- **EXERCISE**: Copy everything in the data below exactly except the pictures.

- **INFORMATION SHOWN**:
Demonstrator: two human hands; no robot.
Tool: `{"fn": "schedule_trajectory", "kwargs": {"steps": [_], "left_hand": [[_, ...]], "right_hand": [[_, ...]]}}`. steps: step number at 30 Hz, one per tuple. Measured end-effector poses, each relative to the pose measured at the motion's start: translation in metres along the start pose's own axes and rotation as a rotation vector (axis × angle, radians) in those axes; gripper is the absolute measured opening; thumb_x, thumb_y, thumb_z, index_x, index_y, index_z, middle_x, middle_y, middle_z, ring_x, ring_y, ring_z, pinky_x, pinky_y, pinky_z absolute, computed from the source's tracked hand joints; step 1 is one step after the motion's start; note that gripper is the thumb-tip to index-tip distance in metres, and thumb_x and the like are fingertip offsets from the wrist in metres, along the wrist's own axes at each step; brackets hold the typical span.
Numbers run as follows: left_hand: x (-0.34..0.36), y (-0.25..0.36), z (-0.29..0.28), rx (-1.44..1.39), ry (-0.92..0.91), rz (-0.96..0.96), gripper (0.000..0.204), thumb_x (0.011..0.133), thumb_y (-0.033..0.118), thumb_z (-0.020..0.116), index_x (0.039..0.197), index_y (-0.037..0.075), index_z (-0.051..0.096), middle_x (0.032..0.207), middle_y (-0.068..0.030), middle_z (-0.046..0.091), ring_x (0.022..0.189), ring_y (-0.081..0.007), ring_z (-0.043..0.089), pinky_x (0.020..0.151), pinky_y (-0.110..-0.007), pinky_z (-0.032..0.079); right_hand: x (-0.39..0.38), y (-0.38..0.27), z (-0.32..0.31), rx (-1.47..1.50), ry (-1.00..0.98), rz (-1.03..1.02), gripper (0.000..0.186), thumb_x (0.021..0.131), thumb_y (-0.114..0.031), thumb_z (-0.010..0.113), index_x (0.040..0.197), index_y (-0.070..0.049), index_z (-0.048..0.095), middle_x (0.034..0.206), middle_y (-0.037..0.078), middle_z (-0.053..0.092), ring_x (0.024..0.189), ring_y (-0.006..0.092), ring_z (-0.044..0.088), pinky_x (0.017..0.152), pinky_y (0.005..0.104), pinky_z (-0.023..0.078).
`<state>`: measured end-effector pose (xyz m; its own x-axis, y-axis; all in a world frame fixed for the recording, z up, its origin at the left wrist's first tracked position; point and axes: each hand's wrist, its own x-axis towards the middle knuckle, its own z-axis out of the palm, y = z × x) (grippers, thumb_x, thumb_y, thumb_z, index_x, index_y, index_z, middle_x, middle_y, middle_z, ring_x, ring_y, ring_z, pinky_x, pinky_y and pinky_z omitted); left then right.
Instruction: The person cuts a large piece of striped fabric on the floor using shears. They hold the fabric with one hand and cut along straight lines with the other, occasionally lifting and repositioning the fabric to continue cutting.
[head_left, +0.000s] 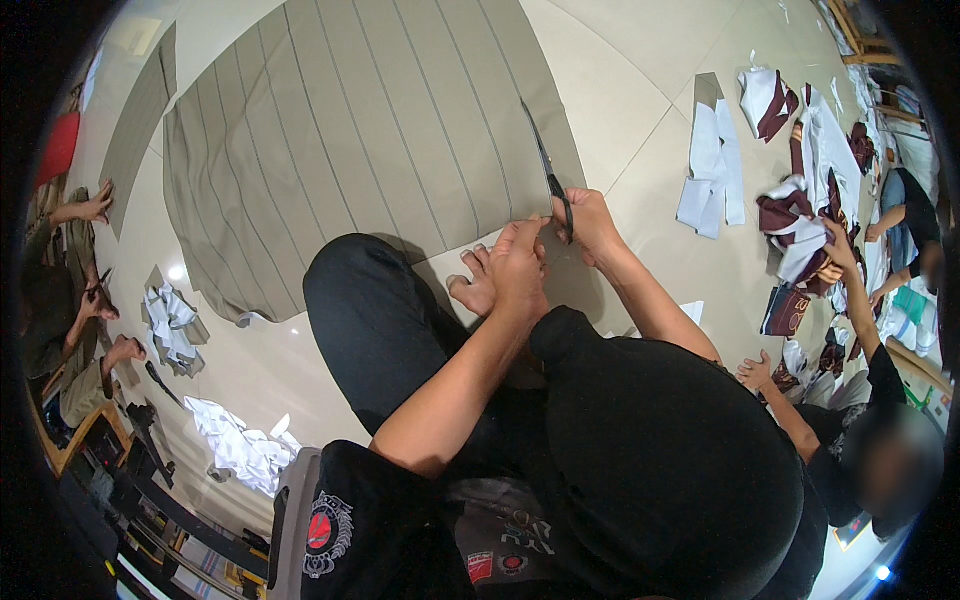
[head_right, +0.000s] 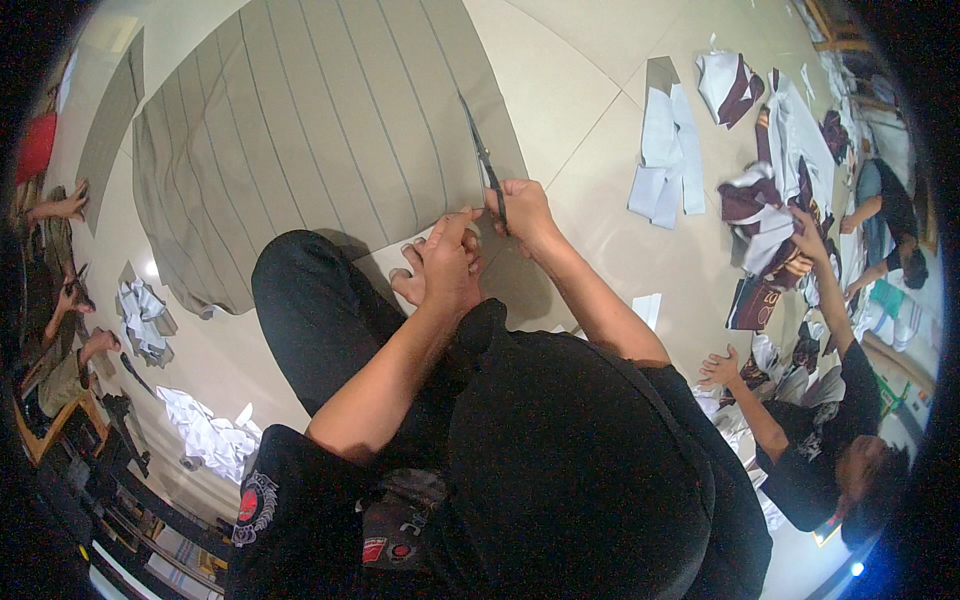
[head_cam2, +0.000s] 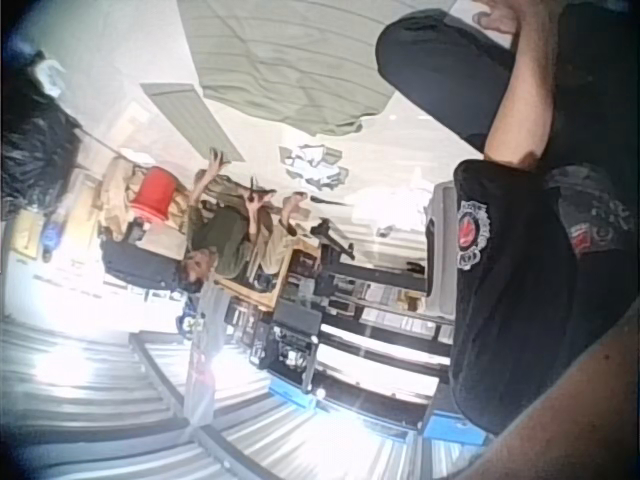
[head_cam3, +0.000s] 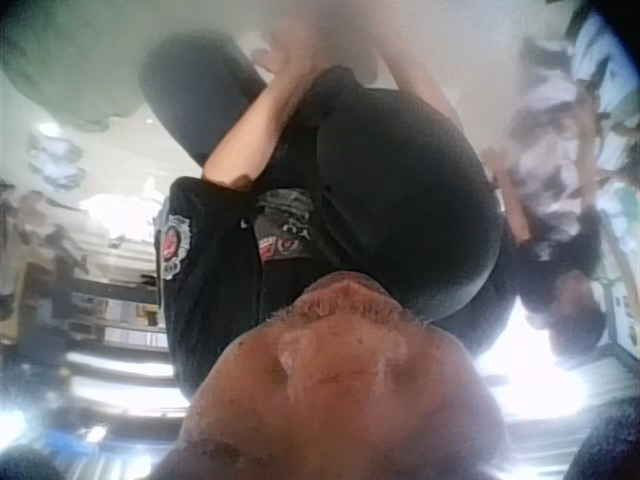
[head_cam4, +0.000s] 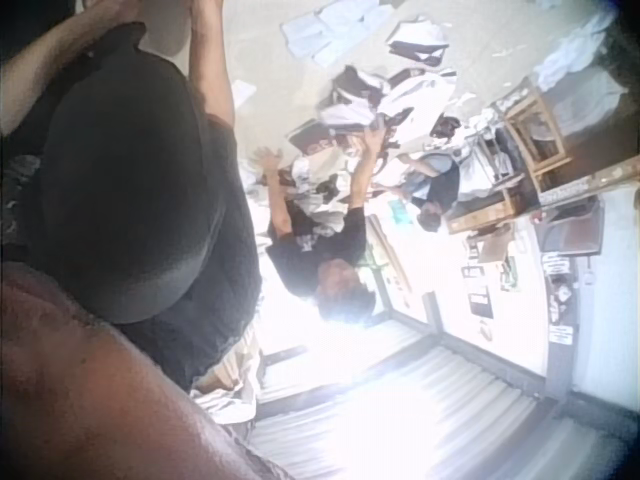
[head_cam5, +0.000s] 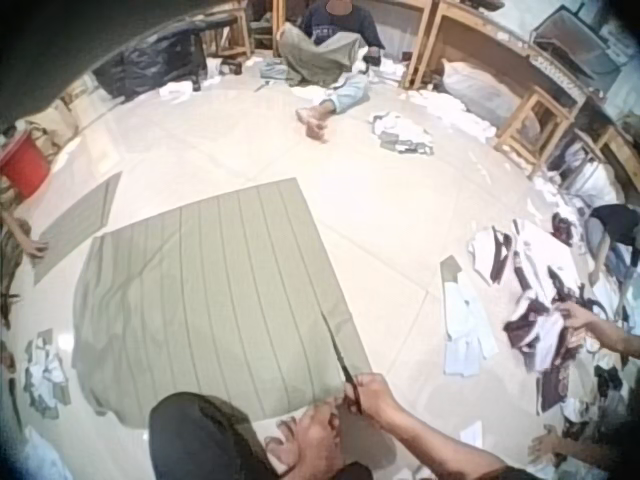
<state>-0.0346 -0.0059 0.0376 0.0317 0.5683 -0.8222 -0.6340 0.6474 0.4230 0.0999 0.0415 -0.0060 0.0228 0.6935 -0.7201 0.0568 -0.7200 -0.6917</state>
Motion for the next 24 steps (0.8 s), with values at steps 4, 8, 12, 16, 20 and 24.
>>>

- **FINISHED EXERCISE**:
Demonstrator: two human hands; no robot.
Tool: `{"fn": "schedule_trajectory", "kwargs": {"steps": [_], "left_hand": [[_, ...]], "right_hand": [[_, ...]]}}`. steps: step number at 30 Hz, one per tuple. Measured end-effector poses, each relative to the pose measured at the motion's start: translation in metres along the start pose's own axes and rotation as a rotation vector (axis × angle, radians) in those axes; gripper is the absolute measured opening; thumb_x, thumb_y, thumb_z, index_x, index_y, index_z, middle_x, middle_y, middle_z, ring_x, ring_y, ring_z, pinky_x, pinky_y, pinky_z absolute, computed from the source's tracked hand joints; step 1 is one step after the motion's start; note that gripper is the thumb-tip to index-tip distance in metres, and thumb_x and the like are fingertip offsets from the wrist in metres, along the wrist's own axes at each step; brackets hold the typical span.
Numbers run as follows: left_hand: x (-0.34..0.36), y (-0.25..0.36), z (-0.29..0.28), rx (-1.44..1.39), ry (-0.92..0.91), rz (-0.96..0.96), gripper (0.000..0.204), thumb_x (0.011..0.133), thumb_y (-0.033..0.118), thumb_z (-0.020..0.116), index_x (0.039..0.197), index_y (-0.037..0.075), index_z (-0.051..0.096), middle_x (0.032..0.207), middle_y (-0.068..0.030), middle_z (-0.046..0.091), ring_x (0.022..0.189), ring_y (-0.081..0.007), ring_z (-0.043..0.089), pinky_x (0.020..0.151), pinky_y (-0.110..-0.007), pinky_z (-0.032..0.079); right_hand: x (-0.39..0.38), y (-0.38..0.27), z (-0.32..0.31), rx (-1.47..1.50), ry (-1.00..0.98), rz (-1.03..1.02), gripper (0.000..0.186), thumb_x (0.021..0.131), thumb_y (-0.114..0.031), thumb_z (-0.010..0.113), index_x (0.040..0.197), index_y (-0.070..0.049), index_z (-0.048..0.095), middle_x (0.034..0.206), middle_y (-0.037..0.078), middle_z (-0.053..0.092), ring_x (0.024..0.189), ring_y (-0.006..0.092), ring_z (-0.044..0.088), pinky_x (0.017..0.152), pinky_y (0.005..0.104), pinky_z (-0.023..0.078).
`<state>`: measured end-effector pose (xyz m; its own x-axis, y-axis; all in a world frame fixed for the recording, z up, its origin at the left wrist's first tracked position; point and axes: each hand's wrist, its own x-axis towards the middle knuckle, its own z-axis out of the palm, y = z × x) (grippers, thumb_x, thumb_y, thumb_z, index_x, index_y, index_z, middle_x, middle_y, middle_z, ring_x, ring_y, ring_z, pinky_x, pinky_y and pinky_z omitted); left then right.
Instruction: The person cuts a large piece of striped fabric on the floor using shears. They hold the fabric with one hand and cut along straight lines with the other, occasionally lifting and repositioning the fabric to continue cutting.
[head_left, +0.000s] 
[head_right, +0.000s] 
[head_cam2, +0.000s] 
[head_cam3, +0.000s] 
[head_cam4, +0.000s] 
[head_cam5, +0.000s] 
<state>-0.0346 -0.0059 0.0376 0.0317 0.5683 -0.8222 -0.6340 0.6474 0.4230 0.0999 0.0415 -0.0060 0.0228 0.6935 -0.7201 0.0568 -0.7200 -0.6917</state>
Motion for the next 24 steps (0.8 s), with values at steps 4, 8, 12, 16, 20 and 24.
>>>

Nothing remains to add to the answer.